Vaker keuze voor versterven
Hulpverleners noemen volgens NRC versterven de ultieme vorm van zelfbeschikking. Sterven zonder medicijnen, zonder euthanasietraject, zonder bewijs van wilsbekwaamheid en artsen hoeven niets goed te keuren. Hoe zorg je voor zulke patiënten? Wat mag en kan een hulpverlener doen? En is dat hulp bij zelfdoding?
Toen huisarts Eva Bolt, ook onderzoeker aan het Amsterdam UMC, zich in 2012 in deze methode van sterven verdiepte, viel het haar op hoeveel artsen hiermee ervaring hadden. Van de 1.100 huisartsen had de helft weleens iemand begeleid die stopte met eten en drinken, kwam uit haar onderzoek. En dan gaat het niet om mensen die op hun sterfbed geleidelijk hun eetlust verliezen, maar om de groep die daar bewust voor kiest.
Wat mag en kan een hulpverlener doen?
Deze artsen liepen over van de vragen, merkte Bolt volgens NRC. Want hoe zorg je voor zulke patiënten? Wat mag en kan een hulpverlener doen? Is dit hulp bij zelfdoding? En wat doe je als een patiënt toch plots iets te drinken wil? De recentste cijfers komen uit een sterfgevallenonderzoek dat in 2017 verscheen. Daaruit blijkt dat 760 mensen dat jaar gestorven waren door te stoppen met eten en drinken, 80 procent was ouder dan tachtig jaar. Het gaat om ongeveer een half procent van alle overlijdens, maar omdat dit alleen gevallen zijn waarbij een arts betrokken was, zijn het er in werkelijkheid waarschijnlijk meer.
Dit gaan we vaker zien
Patiënten die op deze manier sterven, of dat proberen, gaan we vaker zien, is de verwachting van medici die zich bezighouden met de laatste levensfase.
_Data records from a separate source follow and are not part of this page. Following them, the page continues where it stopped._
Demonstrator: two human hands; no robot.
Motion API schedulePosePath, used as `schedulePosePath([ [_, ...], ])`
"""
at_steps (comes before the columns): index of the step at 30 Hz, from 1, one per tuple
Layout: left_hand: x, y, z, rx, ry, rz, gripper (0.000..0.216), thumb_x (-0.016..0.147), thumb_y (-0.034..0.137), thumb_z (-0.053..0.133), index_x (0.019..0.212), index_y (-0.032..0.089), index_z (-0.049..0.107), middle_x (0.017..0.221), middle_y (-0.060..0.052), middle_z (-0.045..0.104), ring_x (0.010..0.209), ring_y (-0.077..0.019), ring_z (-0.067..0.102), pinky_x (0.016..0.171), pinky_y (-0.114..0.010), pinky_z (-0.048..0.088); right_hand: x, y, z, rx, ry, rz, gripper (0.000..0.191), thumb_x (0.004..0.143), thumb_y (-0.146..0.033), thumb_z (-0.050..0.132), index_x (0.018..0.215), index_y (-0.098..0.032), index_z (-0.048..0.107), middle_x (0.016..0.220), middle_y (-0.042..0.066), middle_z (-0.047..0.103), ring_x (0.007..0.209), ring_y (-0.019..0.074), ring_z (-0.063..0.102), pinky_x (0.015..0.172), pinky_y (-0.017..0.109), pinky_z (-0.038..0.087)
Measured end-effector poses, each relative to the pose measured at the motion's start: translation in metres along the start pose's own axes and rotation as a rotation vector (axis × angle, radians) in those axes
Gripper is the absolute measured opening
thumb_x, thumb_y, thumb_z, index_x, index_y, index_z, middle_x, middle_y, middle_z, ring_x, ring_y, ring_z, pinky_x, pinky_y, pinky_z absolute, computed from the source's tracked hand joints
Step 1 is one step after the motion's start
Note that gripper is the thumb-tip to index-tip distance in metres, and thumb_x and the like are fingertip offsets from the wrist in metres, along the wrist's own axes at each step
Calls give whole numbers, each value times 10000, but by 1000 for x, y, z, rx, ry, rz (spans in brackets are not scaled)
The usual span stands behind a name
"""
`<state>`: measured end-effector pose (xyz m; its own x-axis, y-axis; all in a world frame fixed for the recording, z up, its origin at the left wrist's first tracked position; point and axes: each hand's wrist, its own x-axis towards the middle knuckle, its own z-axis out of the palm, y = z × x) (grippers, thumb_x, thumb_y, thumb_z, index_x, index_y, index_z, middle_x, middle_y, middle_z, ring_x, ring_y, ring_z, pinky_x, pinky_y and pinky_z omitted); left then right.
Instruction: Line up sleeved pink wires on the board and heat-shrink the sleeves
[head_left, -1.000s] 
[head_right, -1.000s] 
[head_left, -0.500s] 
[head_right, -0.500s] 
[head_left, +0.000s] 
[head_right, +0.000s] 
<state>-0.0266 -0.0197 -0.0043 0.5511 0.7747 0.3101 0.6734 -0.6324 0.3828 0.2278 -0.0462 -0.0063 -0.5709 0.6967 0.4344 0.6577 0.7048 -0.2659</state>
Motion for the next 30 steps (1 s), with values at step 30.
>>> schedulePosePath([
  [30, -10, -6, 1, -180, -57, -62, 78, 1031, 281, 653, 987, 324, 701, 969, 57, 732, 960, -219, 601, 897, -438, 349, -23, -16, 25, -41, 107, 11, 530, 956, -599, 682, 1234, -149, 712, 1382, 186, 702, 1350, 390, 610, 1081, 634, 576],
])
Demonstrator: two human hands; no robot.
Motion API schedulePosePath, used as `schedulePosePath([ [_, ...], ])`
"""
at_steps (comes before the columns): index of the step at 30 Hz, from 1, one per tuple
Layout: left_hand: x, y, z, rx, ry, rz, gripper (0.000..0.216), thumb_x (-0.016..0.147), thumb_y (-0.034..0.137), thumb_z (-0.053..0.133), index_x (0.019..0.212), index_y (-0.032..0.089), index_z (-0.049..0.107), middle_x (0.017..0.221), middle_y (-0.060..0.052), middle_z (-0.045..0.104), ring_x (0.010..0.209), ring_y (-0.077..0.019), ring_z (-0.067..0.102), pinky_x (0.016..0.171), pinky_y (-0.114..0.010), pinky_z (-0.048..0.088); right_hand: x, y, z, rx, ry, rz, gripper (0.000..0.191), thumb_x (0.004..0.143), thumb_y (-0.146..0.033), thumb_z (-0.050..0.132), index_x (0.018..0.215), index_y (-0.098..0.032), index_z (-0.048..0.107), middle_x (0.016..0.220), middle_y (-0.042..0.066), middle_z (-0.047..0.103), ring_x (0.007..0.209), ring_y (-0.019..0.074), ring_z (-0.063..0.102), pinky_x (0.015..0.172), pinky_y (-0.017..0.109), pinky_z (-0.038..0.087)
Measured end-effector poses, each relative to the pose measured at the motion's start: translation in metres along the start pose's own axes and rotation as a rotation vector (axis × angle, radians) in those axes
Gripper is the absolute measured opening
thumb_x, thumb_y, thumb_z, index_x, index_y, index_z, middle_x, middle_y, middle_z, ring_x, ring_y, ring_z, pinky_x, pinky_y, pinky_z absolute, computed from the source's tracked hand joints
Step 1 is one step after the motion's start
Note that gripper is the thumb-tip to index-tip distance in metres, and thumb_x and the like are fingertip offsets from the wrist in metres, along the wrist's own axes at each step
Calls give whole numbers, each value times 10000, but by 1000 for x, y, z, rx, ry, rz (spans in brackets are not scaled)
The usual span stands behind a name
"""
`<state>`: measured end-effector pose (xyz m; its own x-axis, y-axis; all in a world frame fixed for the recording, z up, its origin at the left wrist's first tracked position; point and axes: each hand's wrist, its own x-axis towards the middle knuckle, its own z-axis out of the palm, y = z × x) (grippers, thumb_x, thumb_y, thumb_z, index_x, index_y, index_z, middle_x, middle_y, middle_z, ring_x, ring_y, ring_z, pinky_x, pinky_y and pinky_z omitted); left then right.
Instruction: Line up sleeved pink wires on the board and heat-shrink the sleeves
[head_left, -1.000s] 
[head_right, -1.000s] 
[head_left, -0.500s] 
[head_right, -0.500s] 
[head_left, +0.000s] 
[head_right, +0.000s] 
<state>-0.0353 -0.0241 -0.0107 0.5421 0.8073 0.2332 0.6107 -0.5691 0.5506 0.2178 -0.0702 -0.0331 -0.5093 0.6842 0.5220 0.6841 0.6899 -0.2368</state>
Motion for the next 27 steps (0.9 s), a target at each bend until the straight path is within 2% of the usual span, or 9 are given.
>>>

In de jaren nadat Bolt met haar onderzoek was begonnen, stelde artsenorganisatie KNMG een handreiking voor zorgverleners op. Bolt schreef een brochure met adviezen voor patiënten en hun naasten, zoals „poets de tong één keer per dag”, „drink in ieder geval niet meer dan twee kleine slokjes”.
KNMG-handreiking herzien
Op dit moment wordt de KNMG-handreiking herzien. Die zal dit najaar verschijnen. Specialisten van onder meer het Nederlands Huisartsen Genootschap en de Vereniging van Ouderengeneeskunde hebben zich de afgelopen twee jaar over de methode gebogen en daarover stevig gediscussieerd. Wie de concepttekst van de nieuwe handreiking leest, ziet volgens NRC dat onder artsen de overtuiging groeit dat dit een methode voor iederéén kan zijn.